*Cllr Gerry Flynn. Photograph: Eamon Ward
A Shannon councillor has clashed with senior officials in Clare County Council on the pace at which two key projects for the town are moving at.
In December 2018, a €27m fund was created to upgrade flood defences at Shannon town, the airport and the industrial zone, all of which lie along the Shannon Estuary. Embankments bordering the three vital pieces of infrastructure are not constructed to modern engineering standards and could not protect against a one in 200 year tidal flood event. Parts of the Airport and Shannon Golf Club were flooded in 2009 and 2014.
Under the N19 Shannon Airport Access Road Improvement Scheme, high-quality road improvements are to be provided on the N19 National Primary Road between Drumgeely Roundabout and Knockbeagh Point Roundabout on approach to Shannon International Airport. Clare County Council appointed Fehily Timoney & Company and Clandillon Civil Consulting Joint Venture (FTC JV) in October 2019 as the technical consultants to progress the scheme through phases 1 to 4 of the TII Project Management Guidelines.
Speaking at the July meeting of Clare County Council, Cllr Gerry Flynn (IND) remarked that both projects “seem to be moving at a very very slow pace”. He added that he would “failing in my role” as an elected representative if he failed to highlight the matter.
Seán Lenihan of the Council’s project management office admitted he was surprised by the comments. “I think there is great progress being made on both schemes,” he said and added that capital projects “by their nature are very slow”. He detailed that “a lot of work on the ground” is ongoing such as tender contractors and contractors and offered to attend a meeting of the Shannon Municipal District to discuss the matter further.

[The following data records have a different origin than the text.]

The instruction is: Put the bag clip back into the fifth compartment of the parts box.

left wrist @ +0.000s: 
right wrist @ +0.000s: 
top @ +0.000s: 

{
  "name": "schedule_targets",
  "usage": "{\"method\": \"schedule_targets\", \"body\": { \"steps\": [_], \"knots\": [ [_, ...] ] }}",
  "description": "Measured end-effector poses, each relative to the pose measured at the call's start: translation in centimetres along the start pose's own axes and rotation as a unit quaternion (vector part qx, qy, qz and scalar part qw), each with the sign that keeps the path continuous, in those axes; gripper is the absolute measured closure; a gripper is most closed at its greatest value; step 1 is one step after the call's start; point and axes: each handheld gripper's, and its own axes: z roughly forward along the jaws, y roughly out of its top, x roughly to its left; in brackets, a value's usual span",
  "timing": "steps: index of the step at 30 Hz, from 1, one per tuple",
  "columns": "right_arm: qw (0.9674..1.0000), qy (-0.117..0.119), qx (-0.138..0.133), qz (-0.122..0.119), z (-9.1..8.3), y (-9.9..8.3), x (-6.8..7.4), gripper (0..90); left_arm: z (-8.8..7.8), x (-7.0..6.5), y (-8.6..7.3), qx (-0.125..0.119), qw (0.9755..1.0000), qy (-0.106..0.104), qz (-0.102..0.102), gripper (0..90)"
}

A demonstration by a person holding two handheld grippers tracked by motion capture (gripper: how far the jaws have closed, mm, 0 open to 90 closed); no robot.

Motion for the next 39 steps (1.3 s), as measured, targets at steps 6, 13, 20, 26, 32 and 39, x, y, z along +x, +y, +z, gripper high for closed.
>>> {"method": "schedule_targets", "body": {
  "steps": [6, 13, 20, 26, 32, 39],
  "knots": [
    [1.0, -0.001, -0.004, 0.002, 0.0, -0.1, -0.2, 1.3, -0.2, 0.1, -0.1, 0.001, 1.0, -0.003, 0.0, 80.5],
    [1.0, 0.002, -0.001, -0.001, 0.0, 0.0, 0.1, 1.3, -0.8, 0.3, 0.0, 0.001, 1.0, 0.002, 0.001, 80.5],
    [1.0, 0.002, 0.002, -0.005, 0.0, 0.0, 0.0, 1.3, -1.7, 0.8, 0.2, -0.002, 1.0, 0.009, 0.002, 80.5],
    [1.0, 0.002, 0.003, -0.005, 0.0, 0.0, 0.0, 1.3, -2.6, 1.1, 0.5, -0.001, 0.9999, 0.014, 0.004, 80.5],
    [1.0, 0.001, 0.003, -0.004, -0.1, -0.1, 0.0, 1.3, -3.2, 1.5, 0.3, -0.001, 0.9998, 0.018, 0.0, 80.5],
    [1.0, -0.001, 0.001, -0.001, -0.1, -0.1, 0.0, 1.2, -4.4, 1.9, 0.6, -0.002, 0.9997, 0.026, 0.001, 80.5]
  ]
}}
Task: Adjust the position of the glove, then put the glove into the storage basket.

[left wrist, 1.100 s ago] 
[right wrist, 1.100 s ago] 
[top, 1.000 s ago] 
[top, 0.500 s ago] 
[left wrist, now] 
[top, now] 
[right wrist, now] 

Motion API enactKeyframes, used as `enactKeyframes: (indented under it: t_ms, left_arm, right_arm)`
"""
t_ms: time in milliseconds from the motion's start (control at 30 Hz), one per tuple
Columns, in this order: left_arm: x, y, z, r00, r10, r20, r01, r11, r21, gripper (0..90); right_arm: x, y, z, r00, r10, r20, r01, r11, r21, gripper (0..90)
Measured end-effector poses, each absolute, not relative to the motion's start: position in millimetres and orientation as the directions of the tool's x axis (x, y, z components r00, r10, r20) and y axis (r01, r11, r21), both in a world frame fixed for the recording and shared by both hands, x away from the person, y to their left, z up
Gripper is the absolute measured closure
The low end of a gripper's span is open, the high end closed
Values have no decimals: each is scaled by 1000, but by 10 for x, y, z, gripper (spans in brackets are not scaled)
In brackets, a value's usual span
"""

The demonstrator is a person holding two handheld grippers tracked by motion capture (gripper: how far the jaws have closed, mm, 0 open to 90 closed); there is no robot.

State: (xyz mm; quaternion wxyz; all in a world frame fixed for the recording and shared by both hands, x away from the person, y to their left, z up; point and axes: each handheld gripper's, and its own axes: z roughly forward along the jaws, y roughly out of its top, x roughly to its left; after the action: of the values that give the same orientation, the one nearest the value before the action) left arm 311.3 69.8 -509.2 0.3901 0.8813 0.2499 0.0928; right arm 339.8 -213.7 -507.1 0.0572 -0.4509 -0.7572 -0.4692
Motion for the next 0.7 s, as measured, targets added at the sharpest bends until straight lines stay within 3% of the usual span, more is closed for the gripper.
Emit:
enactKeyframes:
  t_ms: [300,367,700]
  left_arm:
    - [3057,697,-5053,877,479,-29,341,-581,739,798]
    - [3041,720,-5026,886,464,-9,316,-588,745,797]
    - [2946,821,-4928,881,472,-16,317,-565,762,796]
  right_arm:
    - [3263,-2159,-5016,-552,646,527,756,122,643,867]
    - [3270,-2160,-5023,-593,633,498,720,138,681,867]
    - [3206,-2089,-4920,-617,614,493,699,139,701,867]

“Senior officials are getting upset with me making my case, my mandate makes me a messenger for the people, I do that, that is my job and I make no apology for that, when schemes are complete I will have no problem jumping up and down with you,” Flynn responded.
Chief Executive of the Council, Pat Dowling outlined, “four years ago these didn’t exist as projects, we have brought them to where they are today”. He referred to the work undertaken by the local authority to pull different bodies together to secure funding, “it is on a trajectory, they will be built”.
Flynn responded, “It seems nothing was done before Pat came”. “I didn’t say that members,” Dowling told the virtual meeting and the Shannon representative replied, “you inferred”. The Chief Executive concluded, “You can interpret it anyway you want. There was not a plan before that, they are being dealt with now”.